- Floor elevation: 500 ft (150 m)
- Length: 11 miles (18 km) North-South
- Width: 2 miles (3.2 km)

Geography
- Location: Loudoun County, Virginia
- Population centers: Neersville
- Borders on: Short Hill Mountain (east) Blue Ridge Mountain (west) Potomac River (north) South Fork Catoctin Creek (south)
- Coordinates: 39°15′N 77°44′W﻿ / ﻿39.250°N 77.733°W
- Topo map: USGS, Round Hill
- Traversed by: Virginia Route 9
- Interactive map of Between the Hills

= Between the Hills =

Valley in Virginia, United States

Between the Hills is a small valley in northwest Loudoun County, Virginia, distinct from, but associated with, the greater Loudoun Valley.

==Geography==
The Between the Hills valley encompasses the area of Loudoun that lies west of Short Hill Mountain and east of the Blue Ridge Mountain. The area includes the communities of Neersville and Loudoun Heights.

Between the Hills can be divided into two sections; the upper and lower valley. The upper valley encompasses the area north of the Hillsboro Gap in the Short Hill, while the lower valley encompasses the area south of the gap. The valley ranges from 2.5 mi wide at its largest, just south of the Hillsboro gap to 1.4 mi wide at its smallest, east of Purcell Knob in the upper valley and is approximately 11 mi long.
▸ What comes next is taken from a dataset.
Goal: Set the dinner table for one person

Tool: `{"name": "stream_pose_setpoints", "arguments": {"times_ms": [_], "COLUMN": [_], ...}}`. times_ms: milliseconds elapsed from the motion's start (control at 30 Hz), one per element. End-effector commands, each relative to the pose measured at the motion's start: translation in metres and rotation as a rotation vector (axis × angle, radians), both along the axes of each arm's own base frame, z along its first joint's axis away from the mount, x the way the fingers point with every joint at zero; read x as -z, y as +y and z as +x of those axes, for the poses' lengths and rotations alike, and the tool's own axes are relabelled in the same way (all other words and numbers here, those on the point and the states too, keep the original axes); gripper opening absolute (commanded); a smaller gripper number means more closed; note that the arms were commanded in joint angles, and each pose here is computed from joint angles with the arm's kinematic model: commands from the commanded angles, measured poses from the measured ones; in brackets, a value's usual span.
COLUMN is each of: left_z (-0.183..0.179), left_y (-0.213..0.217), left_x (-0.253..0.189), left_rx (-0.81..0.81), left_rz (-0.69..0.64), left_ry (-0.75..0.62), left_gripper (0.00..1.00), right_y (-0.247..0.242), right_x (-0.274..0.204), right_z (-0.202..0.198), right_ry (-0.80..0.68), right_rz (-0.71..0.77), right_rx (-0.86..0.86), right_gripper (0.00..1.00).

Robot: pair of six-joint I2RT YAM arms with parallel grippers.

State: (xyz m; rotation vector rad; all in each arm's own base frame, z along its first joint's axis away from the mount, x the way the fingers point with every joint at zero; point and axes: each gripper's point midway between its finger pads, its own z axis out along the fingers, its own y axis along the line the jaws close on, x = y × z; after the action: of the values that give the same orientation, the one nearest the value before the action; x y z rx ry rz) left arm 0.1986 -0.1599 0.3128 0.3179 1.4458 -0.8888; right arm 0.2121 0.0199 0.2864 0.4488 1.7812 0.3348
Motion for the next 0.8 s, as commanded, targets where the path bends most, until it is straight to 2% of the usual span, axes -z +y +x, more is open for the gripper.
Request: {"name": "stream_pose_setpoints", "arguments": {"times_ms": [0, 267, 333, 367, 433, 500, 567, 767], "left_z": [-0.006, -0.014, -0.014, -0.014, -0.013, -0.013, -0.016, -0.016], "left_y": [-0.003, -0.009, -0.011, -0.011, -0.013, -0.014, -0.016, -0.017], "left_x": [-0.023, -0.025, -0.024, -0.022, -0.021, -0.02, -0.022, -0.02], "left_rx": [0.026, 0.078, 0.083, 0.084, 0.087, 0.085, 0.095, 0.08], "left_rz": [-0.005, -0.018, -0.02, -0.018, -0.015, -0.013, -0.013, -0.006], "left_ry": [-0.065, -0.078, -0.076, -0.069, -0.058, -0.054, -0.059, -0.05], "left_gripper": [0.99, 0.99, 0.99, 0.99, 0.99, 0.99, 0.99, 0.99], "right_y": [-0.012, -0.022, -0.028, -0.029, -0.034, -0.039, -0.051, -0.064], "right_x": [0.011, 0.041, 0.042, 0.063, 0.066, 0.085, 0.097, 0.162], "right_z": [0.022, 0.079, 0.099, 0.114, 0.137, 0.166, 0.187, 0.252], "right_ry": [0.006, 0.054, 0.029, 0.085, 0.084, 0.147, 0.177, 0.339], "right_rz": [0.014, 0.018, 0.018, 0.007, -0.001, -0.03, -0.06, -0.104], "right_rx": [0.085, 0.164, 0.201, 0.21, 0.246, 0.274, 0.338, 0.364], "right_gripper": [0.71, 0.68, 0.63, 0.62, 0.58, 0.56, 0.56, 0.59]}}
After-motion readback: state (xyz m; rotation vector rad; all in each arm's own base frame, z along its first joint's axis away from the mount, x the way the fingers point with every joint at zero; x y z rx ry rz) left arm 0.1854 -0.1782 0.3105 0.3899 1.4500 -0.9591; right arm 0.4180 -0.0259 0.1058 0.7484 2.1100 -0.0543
The main waterways of Between the Hills are the North Fork of Catoctin Creek, which drains the lower valley before flowing through the Hillsboro gap into the Catoctin Valley, and Piney Run, which drains the upper valley and flows north through the valley directly into the Potomac River.

Across the Potomac River, the valley continues as Pleasant Valley in Maryland.

===Transportation===
State Route 671, Harpers Ferry Road, is the main road in the valley, running north–south through the upper valley from its southern terminus at Virginia State Route 9, Charles Town Pike, west of Hillsboro, to its northern terminus at U.S. Route 340, south of the Sandy Hook bridge over the Potomac River and east of Harpers Ferry. State Route 719, Stony Point-Woodgrove road runs north–south through the lower valley from Hillsboro to Woodgrove. The Charlestown pike bisects the valley, running southeast–northwest from the Hillsboro Gap to Keyes Gap in the Blue Ridge.

==Geology==
The Between the Hills Valley was formed by action along the Short Hill fault during the early Paleozoic era, which resulted in separation of the underlying rocks of the Blue Ridge and Short Hill mountains, which were deposited during the Catoctin Formation of the late Proterozoic period and uplifted during the Grenville Orogeny. Reactivation of the fault during the Alleghenian Orogeny caused further separation of underlying rock deposited during the middle and late Paleozoic era.

==History==
During the American Civil War, a Between the Hills resident, John Mobberly, gained notoriety as a Confederate guerrilla. During the last two years of the war, he successfully disputed control of the area through his daring exploits, until his assassination outside of Neersville in April 1865. In late November-early December 1864 much of the Between the Hills valley was put to the torch by Union cavalry during The Burning Raid, including Potts Mill, the ruins of which can be seen from off Stony Point Road. Confederate partisan John Mosby and his Rangers suffered their first defeat in the valley and along the eastern slopes of the Blue Ridge in the Battle of Loudoun Heights, fought on January 1, 1864.